The Reins of Casimir: Patterned Nanoscale Structures May Control Quantum Effect

Quantum forces, most notably the Casimir effect, can play havoc if you need to keep closely spaced surfaces from coming together. Scientists that work to engineer nanoscale machines know this only too well and now, they may have found a way to counteract this effect. It turns out that these sticky effects can be increased or lessened by patterning one of the surfaces with nanoscale structures. The findings could help researchers create small mechanical parts that never stick together, quantum computers and could help them study gravity at the microscale.

One of the insights of quantum mechanics is that no space, not even outer space, is ever truly empty.
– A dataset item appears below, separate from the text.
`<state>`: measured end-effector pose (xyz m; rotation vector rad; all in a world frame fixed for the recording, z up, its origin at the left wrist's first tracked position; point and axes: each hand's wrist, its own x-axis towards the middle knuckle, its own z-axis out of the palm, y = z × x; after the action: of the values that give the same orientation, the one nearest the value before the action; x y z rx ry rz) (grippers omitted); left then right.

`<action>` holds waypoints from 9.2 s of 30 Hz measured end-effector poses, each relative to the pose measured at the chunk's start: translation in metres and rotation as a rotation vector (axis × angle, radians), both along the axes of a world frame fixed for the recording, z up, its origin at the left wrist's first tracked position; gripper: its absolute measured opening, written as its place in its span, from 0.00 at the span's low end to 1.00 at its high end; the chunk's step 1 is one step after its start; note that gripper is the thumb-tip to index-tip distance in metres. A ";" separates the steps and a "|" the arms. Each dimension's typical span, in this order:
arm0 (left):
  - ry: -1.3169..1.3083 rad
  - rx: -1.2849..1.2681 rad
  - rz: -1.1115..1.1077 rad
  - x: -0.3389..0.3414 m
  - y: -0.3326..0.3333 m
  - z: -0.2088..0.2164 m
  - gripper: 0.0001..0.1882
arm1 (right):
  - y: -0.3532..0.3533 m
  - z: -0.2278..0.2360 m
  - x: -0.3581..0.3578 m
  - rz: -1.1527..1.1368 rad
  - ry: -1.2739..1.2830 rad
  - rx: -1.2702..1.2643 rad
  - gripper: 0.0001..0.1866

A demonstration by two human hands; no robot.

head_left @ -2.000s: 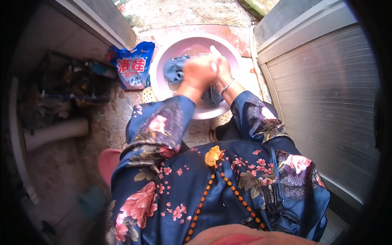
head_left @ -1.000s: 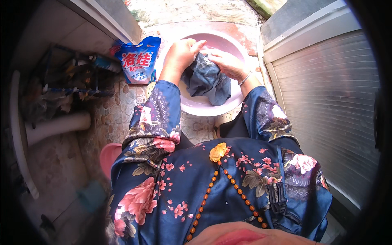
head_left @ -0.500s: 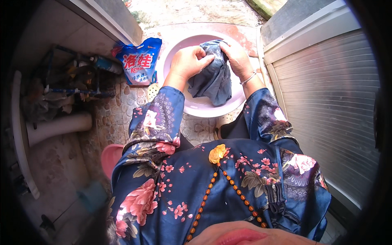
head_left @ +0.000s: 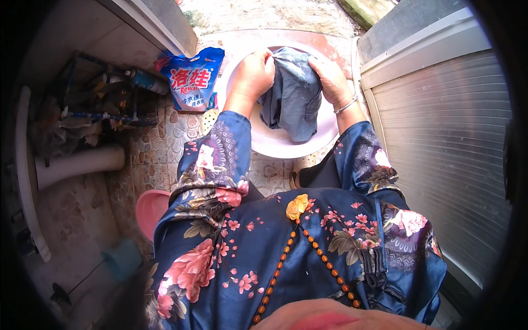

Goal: The person washes dark-colored garments by hand in a red basin, scrubbing and rinsing them with water. They then transfer the wet clothes to a white basin and continue scrubbing with a yellow sponge.

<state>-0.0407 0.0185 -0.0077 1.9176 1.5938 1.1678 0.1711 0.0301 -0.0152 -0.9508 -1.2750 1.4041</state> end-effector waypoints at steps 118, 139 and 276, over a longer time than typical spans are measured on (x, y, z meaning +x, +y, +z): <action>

It's full of energy in the form of quantum fluctuations, including fluctuating electromagnetic fields that seemingly come from nowhere and disappear just as fast. Some of this energy isn't able to "fit" in the submicrometer space between a pair of electromechanical contacts, though. More energy on the outside than on the inside can result in a kind of "pressure" called the Casimir force. This, in turn, can be powerful enough to push the contacts together and stick.

Prevailing theory describes the Casimir force between featureless, flat surfaces and even between most smoothly curved surfaces. However, this theory fails to account for the interactions observed between less conventional surfaces--such as the ones in this particular experiment.

"In our experiment, we measured the Casimir attraction between a gold-coated sphere and flat gold surfaces patterned with rows of periodic, flat-topped ridges, each less than 100 nanometers across, separated by somewhat wider gaps with deep sheer-walled sides," said Vladimir Aksyuk, one of the researchers, in a news release. "We wanted to see how a nanostructure metallic surface would affect the Casimir intereaction, which had never been attempted with a metal surface before."

So what did they find? It turns out that when the scientists increased the separation between the surface of the sphere and the grooved surface, the Casimir attraction decreased much more quickly than expected. When the scientists moved the sphere farther away, the force fell by a factor of two below the theoretically predicted value.

The findings are important for the future of nanoscale structure. More specifically, they show how Casimir attraction can impact different surfaces. This could pave the way for a new model to describe what the scientists observed in their experiment.

The findings are published in the journal Nature Communications.